§ **Collected data**:
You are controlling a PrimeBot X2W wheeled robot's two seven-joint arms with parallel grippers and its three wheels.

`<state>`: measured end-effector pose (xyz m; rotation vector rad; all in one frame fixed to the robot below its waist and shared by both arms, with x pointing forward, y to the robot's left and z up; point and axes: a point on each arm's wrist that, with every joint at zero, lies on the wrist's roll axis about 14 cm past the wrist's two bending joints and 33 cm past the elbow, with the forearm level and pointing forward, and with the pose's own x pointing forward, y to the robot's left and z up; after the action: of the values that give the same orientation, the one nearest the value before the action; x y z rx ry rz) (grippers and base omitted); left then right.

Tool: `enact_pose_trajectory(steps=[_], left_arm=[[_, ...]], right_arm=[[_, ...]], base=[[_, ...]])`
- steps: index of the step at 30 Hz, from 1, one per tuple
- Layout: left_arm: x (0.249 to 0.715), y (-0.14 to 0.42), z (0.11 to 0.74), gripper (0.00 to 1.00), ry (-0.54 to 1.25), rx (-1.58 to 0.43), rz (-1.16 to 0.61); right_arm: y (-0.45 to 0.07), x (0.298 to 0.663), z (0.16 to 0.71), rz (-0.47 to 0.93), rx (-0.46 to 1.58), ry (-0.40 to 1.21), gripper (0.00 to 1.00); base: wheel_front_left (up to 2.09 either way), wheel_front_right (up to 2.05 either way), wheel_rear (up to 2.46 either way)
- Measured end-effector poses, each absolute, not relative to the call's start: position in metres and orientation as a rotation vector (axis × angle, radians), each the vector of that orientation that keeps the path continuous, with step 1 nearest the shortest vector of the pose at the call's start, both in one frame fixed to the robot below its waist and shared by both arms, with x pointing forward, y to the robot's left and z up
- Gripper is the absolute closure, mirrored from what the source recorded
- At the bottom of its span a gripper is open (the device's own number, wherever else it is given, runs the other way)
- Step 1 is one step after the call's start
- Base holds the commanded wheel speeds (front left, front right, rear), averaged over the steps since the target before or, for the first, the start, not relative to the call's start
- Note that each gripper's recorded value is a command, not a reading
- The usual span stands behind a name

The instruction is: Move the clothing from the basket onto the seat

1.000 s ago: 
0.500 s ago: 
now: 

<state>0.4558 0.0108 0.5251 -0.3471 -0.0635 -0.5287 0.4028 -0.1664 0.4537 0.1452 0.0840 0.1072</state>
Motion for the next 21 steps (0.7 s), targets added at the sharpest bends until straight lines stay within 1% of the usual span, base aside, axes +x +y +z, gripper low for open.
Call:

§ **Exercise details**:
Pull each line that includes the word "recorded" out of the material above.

§ **Exercise answer**:
- Gripper is the absolute closure, mirrored from what the source recorded
- Note that each gripper's recorded value is a command, not a reading

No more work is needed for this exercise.